- [Assigned task]: Because the images are not wanted, restate every line below word for word without them.
____ Data provided
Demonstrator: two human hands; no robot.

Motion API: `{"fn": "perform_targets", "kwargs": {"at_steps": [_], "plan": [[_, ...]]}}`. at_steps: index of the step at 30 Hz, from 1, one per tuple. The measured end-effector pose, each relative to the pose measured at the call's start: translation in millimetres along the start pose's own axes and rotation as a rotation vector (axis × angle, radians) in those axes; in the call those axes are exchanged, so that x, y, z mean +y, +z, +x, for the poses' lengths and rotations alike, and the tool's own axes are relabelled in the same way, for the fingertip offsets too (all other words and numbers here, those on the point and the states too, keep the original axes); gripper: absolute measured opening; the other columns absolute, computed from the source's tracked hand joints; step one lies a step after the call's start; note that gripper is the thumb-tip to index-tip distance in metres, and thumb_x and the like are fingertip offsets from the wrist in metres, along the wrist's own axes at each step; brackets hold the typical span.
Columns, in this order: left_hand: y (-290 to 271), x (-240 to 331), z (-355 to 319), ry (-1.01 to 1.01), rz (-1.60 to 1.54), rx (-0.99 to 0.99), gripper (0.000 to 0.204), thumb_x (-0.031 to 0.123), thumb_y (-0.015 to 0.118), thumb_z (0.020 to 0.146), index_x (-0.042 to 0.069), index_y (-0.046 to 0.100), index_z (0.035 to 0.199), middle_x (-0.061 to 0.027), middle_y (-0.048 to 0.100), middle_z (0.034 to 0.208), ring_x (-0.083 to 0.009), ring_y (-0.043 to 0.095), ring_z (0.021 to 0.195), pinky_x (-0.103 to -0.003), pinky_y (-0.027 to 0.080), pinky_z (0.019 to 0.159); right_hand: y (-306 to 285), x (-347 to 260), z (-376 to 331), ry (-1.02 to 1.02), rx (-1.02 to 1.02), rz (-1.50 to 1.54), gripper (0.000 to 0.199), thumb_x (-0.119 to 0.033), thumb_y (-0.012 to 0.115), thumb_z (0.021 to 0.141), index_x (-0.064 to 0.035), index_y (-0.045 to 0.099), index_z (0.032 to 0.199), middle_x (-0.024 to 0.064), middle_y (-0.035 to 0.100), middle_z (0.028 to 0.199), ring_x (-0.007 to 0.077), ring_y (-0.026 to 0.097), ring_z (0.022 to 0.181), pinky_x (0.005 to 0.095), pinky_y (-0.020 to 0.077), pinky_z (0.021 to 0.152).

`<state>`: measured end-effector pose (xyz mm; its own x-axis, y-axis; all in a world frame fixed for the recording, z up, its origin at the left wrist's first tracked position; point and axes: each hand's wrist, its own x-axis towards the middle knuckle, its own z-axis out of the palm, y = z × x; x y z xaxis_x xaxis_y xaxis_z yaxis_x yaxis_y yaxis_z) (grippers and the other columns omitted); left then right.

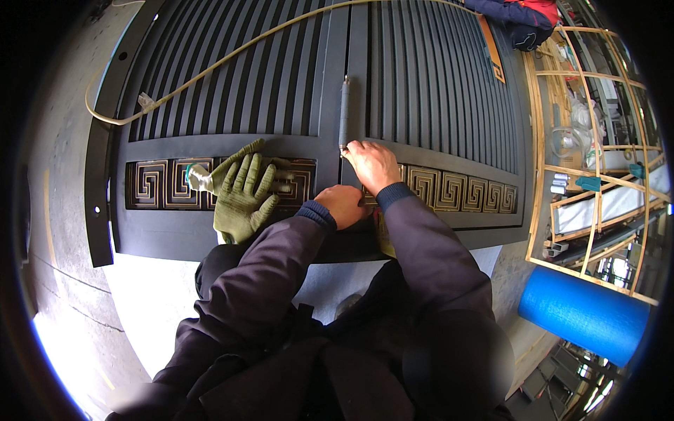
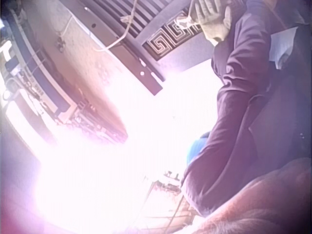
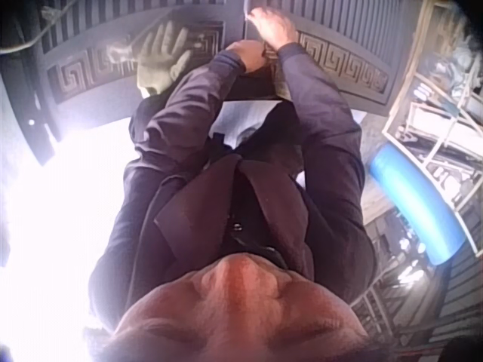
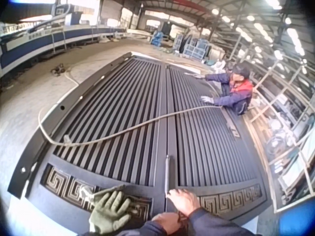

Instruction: The person applies a dark finish to the decorative Greek key patterns on a large metal gate using a small brush and a tin of finish. They repeatedly dip the brush and carefully paint the recessed patterns, then walk around the gate to continue the work.

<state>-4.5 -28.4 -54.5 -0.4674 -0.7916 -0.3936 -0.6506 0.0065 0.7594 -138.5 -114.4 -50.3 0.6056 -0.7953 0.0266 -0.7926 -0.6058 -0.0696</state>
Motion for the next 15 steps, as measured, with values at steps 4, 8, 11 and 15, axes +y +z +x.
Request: {"fn": "perform_targets", "kwargs": {"at_steps": [4, 8, 11, 15], "plan": [[-3.2, 1.3, -2.7, -0.017, -0.015, -0.014, 0.047, 0.046, 0.067, 0.097, 0.002, 0.08, 0.107, -0.0246, 0.078, 0.11, -0.0429, 0.074, 0.108, -0.051, 0.057, 0.1, -3.6, -1.7, 8.4, 0.094, -0.091, 0.026, 0.031, -0.034, 0.062, 0.108, -0.0047, 0.066, 0.101, 0.0166, 0.076, 0.097, 0.0382, 0.074, 0.088, 0.0485, 0.0598, 0.079], [-7.7, 4.5, -6.9, -0.02, -0.031, -0.014, 0.045, 0.045, 0.068, 0.097, 0.003, 0.08, 0.108, -0.0236, 0.078, 0.111, -0.0422, 0.074, 0.11, -0.051, 0.057, 0.101, -3.9, -1.1, 14.7, 0.096, -0.084, 0.036, 0.031, -0.035, 0.061, 0.109, -0.005, 0.065, 0.1, 0.0164, 0.075, 0.094, 0.0389, 0.073, 0.086, 0.0496, 0.0593, 0.076], [-11.4, 7.1, -9.8, -0.022, -0.041, -0.036, 0.046, 0.046, 0.068, 0.097, 0.004, 0.08, 0.11, -0.0232, 0.078, 0.113, -0.042, 0.073, 0.111, -0.05, 0.056, 0.101, -2.0, -0.7, 12.8, 0.086, -0.056, 0.025, 0.032, -0.036, 0.062, 0.108, -0.0054, 0.066, 0.099, 0.0161, 0.075, 0.094, 0.0383, 0.073, 0.087, 0.0495, 0.0592, 0.076], [-14.4, 7.9, -8.4, -0.014, -0.02, -0.046, 0.046, 0.046, 0.067, 0.098, 0.004, 0.08, 0.113, -0.0235, 0.078, 0.114, -0.042, 0.073, 0.112, -0.051, 0.056, 0.102, -0.6, -2.6, 4.4, 0.03, 0.038, -0.001, 0.031, -0.037, 0.065, 0.107, -0.0072, 0.067, 0.097, 0.0139, 0.075, 0.091, 0.0355, 0.074, 0.086, 0.0478, 0.0597, 0.075]]}}
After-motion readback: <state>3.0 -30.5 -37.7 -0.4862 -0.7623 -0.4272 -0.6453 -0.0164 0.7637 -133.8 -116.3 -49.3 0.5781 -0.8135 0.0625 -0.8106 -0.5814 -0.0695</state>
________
- [Solution to this problem]:
Demonstrator: two human hands; no robot.

Motion API: `{"fn": "perform_targets", "kwargs": {"at_steps": [_], "plan": [[_, ...]]}}`. at_steps: index of the step at 30 Hz, from 1, one per tuple. The measured end-effector pose, each relative to the pose measured at the call's start: translation in millimetres along the start pose's own axes and rotation as a rotation vector (axis × angle, radians) in those axes; in the call those axes are exchanged, so that x, y, z mean +y, +z, +x, for the poses' lengths and rotations alike, and the tool's own axes are relabelled in the same way, for the fingertip offsets too (all other words and numbers here, those on the point and the states too, keep the original axes); gripper: absolute measured opening; the other columns absolute, computed from the source's tracked hand joints; step one lies a step after the call's start; note that gripper is the thumb-tip to index-tip distance in metres, and thumb_x and the like are fingertip offsets from the wrist in metres, along the wrist's own axes at each step; brackets hold the typical span.
Columns, in this order: left_hand: y (-290 to 271), x (-240 to 331), z (-355 to 319), ry (-1.01 to 1.01), rz (-1.60 to 1.54), rx (-0.99 to 0.99), gripper (0.000 to 0.204), thumb_x (-0.031 to 0.123), thumb_y (-0.015 to 0.118), thumb_z (0.020 to 0.146), index_x (-0.042 to 0.069), index_y (-0.046 to 0.100), index_z (0.035 to 0.199), middle_x (-0.061 to 0.027), middle_y (-0.048 to 0.100), middle_z (0.034 to 0.208), ring_x (-0.083 to 0.009), ring_y (-0.043 to 0.095), ring_z (0.021 to 0.195), pinky_x (-0.103 to -0.003), pinky_y (-0.027 to 0.080), pinky_z (0.019 to 0.159); right_hand: y (-306 to 285), x (-347 to 260), z (-376 to 331), ry (-1.02 to 1.02), rx (-1.02 to 1.02), rz (-1.50 to 1.54), gripper (0.000 to 0.199), thumb_x (-0.119 to 0.033), thumb_y (-0.012 to 0.115), thumb_z (0.021 to 0.141), index_x (-0.064 to 0.035), index_y (-0.045 to 0.099), index_z (0.032 to 0.199), middle_x (-0.024 to 0.064), middle_y (-0.035 to 0.100), middle_z (0.028 to 0.199), ring_x (-0.007 to 0.077), ring_y (-0.026 to 0.097), ring_z (0.022 to 0.181), pinky_x (0.005 to 0.095), pinky_y (-0.020 to 0.077), pinky_z (0.021 to 0.152).

`<state>`: measured end-effector pose (xyz mm; its own x-axis, y-axis; all in a world frame fixed for the recording, z up, its origin at the left wrist's first tracked position; point and axes: each hand's wrist, its own x-axis towards the middle knuckle, its own z-axis out of the palm, y = z × x; x y z xaxis_x xaxis_y xaxis_z yaxis_x yaxis_y yaxis_z) (grippers and the other columns omitted); left then right.


Instruction: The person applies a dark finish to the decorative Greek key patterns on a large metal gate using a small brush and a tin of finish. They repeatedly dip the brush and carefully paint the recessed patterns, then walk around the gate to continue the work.

<state>-4.5 -28.4 -54.5 -0.4674 -0.7916 -0.3936 -0.6506 0.0065 0.7594 -138.5 -114.4 -50.3 0.6056 -0.7953 0.0266 -0.7926 -0.6058 -0.0696</state>
Motion for the next 15 steps, as measured, with values at steps 4, 8, 11 and 15, axes +y +z +x.
Request: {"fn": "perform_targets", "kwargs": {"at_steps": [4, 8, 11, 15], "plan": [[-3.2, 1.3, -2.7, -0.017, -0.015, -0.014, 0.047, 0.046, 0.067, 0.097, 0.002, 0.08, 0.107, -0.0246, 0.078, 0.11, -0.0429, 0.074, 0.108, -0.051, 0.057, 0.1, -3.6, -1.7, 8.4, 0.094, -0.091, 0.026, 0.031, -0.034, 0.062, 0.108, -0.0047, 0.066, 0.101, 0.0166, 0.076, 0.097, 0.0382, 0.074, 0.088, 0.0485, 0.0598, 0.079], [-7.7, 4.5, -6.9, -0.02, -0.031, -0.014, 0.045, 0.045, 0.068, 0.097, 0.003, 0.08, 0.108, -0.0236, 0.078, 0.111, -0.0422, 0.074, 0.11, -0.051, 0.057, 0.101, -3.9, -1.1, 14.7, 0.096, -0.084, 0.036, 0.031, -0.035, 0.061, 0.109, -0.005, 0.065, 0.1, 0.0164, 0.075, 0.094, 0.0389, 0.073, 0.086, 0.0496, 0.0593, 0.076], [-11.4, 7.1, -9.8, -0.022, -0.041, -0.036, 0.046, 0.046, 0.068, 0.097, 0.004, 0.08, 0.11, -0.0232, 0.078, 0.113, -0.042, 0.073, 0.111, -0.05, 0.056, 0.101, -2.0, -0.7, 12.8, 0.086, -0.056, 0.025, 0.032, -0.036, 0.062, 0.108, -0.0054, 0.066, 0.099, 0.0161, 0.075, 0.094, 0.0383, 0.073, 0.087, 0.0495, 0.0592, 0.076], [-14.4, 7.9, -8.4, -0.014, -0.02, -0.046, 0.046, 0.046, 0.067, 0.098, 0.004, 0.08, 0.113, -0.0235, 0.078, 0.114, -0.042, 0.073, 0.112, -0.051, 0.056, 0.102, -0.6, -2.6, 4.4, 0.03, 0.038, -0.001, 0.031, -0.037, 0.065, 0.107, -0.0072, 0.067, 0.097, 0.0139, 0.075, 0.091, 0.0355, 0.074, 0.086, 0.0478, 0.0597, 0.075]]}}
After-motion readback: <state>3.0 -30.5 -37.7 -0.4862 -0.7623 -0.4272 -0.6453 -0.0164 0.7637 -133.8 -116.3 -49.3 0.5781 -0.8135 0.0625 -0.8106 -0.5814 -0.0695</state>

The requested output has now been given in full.